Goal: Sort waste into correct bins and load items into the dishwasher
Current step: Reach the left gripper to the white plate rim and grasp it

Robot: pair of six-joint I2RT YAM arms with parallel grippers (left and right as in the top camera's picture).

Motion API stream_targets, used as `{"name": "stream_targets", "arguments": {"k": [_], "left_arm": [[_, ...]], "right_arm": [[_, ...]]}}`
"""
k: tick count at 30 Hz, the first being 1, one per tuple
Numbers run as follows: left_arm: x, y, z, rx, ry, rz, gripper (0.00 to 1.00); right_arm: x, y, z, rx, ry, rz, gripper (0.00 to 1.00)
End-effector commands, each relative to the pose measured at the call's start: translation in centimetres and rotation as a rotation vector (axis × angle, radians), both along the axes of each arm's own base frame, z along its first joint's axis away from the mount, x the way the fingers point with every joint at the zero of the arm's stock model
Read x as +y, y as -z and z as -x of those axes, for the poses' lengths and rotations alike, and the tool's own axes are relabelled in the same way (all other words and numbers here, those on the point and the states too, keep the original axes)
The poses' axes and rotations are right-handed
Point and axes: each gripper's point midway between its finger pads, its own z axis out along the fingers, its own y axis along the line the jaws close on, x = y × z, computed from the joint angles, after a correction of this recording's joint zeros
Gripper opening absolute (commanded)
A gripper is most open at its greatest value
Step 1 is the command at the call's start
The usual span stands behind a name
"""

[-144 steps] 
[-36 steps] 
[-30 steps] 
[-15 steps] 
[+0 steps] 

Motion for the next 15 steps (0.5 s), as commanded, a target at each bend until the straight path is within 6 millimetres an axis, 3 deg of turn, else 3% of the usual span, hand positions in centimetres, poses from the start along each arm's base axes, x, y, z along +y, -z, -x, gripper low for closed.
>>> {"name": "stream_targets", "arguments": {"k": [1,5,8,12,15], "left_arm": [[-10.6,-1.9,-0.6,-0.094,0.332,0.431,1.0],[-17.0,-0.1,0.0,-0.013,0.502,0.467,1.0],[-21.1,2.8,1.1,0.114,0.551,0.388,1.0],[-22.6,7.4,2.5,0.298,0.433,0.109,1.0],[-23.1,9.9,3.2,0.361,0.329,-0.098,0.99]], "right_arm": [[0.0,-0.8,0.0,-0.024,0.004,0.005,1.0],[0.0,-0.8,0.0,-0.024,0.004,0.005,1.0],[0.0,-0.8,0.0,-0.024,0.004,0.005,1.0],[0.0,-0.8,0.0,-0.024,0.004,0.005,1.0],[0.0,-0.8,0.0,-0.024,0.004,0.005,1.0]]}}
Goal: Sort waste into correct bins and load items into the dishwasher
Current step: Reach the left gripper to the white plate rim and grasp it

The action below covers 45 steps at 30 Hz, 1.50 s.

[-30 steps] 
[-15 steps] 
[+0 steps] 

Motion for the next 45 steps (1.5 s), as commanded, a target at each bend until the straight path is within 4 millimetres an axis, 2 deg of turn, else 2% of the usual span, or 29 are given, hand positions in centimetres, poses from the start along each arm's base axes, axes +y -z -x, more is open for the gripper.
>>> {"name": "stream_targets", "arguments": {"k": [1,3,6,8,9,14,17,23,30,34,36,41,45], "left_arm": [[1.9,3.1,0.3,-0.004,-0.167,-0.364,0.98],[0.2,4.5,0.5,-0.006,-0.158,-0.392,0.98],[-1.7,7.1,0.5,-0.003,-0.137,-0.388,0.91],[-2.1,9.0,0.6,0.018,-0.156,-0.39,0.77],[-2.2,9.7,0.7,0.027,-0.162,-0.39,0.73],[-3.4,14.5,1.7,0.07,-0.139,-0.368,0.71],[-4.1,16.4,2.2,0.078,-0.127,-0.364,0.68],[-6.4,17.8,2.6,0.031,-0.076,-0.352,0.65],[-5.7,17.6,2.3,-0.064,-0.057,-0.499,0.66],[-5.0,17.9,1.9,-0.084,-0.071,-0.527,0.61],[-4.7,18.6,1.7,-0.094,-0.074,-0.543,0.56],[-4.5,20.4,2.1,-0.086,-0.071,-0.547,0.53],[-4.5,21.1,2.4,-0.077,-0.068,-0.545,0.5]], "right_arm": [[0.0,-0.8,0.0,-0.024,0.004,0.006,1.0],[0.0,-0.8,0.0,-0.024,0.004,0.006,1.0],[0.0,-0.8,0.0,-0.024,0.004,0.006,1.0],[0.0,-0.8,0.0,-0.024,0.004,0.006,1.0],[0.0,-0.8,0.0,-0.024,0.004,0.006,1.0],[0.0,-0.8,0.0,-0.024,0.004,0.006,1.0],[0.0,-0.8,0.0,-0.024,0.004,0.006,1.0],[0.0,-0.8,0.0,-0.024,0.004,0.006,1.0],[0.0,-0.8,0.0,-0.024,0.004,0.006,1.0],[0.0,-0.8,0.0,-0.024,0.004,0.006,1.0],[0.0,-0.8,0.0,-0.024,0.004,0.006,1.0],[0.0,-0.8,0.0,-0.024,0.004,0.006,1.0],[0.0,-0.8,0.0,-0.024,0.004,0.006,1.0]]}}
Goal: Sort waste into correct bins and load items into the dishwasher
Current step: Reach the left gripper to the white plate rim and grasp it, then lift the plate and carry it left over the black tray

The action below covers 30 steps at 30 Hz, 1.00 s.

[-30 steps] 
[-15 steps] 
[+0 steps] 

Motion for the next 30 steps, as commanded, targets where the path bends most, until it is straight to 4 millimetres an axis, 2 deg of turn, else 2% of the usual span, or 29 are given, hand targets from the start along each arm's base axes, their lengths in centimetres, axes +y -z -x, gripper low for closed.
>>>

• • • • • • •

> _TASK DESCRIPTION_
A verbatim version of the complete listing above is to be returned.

> _PROBLEM SOLUTION_
Goal: Sort waste into correct bins and load items into the dishwasher
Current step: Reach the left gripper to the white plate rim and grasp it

Robot: pair of six-joint I2RT YAM arms with parallel grippers (left and right as in the top camera's picture).

Motion API stream_targets, used as `{"name": "stream_targets", "arguments": {"k": [_], "left_arm": [[_, ...]], "right_arm": [[_, ...]]}}`
"""
k: tick count at 30 Hz, the first being 1, one per tuple
Numbers run as follows: left_arm: x, y, z, rx, ry, rz, gripper (0.00 to 1.00); right_arm: x, y, z, rx, ry, rz, gripper (0.00 to 1.00)
End-effector commands, each relative to the pose measured at the call's start: translation in centimetres and rotation as a rotation vector (axis × angle, radians), both along the axes of each arm's own base frame, z along its first joint's axis away from the mount, x the way the fingers point with every joint at the zero of the arm's stock model
Read x as +y, y as -z and z as -x of those axes, for the poses' lengths and rotations alike, and the tool's own axes are relabelled in the same way (all other words and numbers here, those on the point and the states too, keep the original axes)
The poses' axes and rotations are right-handed
Point and axes: each gripper's point midway between its finger pads, its own z axis out along the fingers, its own y axis along the line the jaws close on, x = y × z, computed from the joint angles, after a correction of this recording's joint zeros
Gripper opening absolute (commanded)
A gripper is most open at its greatest value
Step 1 is the command at the call's start
The usual span stands behind a name
"""

[-144 steps] 
[-36 steps] 
[-30 steps] 
[-15 steps] 
[+0 steps] 

Motion for the next 15 steps (0.5 s), as commanded, a target at each bend until the straight path is within 6 millimetres an axis, 3 deg of turn, else 3% of the usual span, hand positions in centimetres, poses from the start along each arm's base axes, x, y, z along +y, -z, -x, gripper low for closed.
>>> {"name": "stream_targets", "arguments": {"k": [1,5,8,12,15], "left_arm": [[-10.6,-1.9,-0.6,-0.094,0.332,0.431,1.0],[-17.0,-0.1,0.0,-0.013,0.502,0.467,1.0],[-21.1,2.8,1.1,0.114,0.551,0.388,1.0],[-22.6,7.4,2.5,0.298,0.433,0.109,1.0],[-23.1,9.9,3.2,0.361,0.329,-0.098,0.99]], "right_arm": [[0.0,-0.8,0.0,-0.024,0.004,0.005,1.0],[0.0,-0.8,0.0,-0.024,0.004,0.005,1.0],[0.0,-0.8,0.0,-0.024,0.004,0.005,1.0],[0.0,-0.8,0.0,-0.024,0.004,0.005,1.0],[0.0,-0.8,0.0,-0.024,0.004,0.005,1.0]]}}
Goal: Sort waste into correct bins and load items into the dishwasher
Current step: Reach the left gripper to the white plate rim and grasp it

The action below covers 45 steps at 30 Hz, 1.50 s.

[-30 steps] 
[-15 steps] 
[+0 steps] 

Motion for the next 45 steps (1.5 s), as commanded, a target at each bend until the straight path is within 4 millimetres an axis, 2 deg of turn, else 2% of the usual span, or 29 are given, hand positions in centimetres, poses from the start along each arm's base axes, axes +y -z -x, more is open for the gripper.
>>> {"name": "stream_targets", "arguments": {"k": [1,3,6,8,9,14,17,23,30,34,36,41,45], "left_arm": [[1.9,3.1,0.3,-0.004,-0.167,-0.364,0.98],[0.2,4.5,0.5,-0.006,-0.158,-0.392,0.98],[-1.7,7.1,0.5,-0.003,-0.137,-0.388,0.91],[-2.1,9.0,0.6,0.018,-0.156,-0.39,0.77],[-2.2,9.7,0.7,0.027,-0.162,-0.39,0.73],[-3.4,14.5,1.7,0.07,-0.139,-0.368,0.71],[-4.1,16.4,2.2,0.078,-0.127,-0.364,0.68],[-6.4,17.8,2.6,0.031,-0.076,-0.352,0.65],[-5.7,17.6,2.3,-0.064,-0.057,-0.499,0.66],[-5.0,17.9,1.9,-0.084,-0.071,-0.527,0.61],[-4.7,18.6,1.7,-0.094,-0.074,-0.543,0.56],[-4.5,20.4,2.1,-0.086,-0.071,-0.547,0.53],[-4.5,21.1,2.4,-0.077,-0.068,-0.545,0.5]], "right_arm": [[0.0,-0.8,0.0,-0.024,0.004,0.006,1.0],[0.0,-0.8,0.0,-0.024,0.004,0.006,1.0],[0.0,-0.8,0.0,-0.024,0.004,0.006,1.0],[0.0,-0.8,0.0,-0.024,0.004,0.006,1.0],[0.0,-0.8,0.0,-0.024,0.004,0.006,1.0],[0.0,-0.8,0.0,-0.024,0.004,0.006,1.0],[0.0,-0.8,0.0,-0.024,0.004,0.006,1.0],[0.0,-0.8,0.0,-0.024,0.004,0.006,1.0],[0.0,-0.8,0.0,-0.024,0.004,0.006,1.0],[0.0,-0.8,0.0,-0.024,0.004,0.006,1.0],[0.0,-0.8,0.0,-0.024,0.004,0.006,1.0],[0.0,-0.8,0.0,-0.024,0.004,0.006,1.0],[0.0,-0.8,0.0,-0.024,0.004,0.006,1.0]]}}
Goal: Sort waste into correct bins and load items into the dishwasher
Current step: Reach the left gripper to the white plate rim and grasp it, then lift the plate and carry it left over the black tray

The action below covers 30 steps at 30 Hz, 1.00 s.

[-30 steps] 
[-15 steps] 
[+0 steps] 

Motion for the next 30 steps, as commanded, targets where the path bends most, until it is straight to 4 millimetres an axis, 2 deg of turn, else 2% of the usual span, or 29 are given, hand targets from the start along each arm's base axes, their lengths in centimetres, axes +y -z -x, gripper low for closed.
>>>

The response to this exercise is done.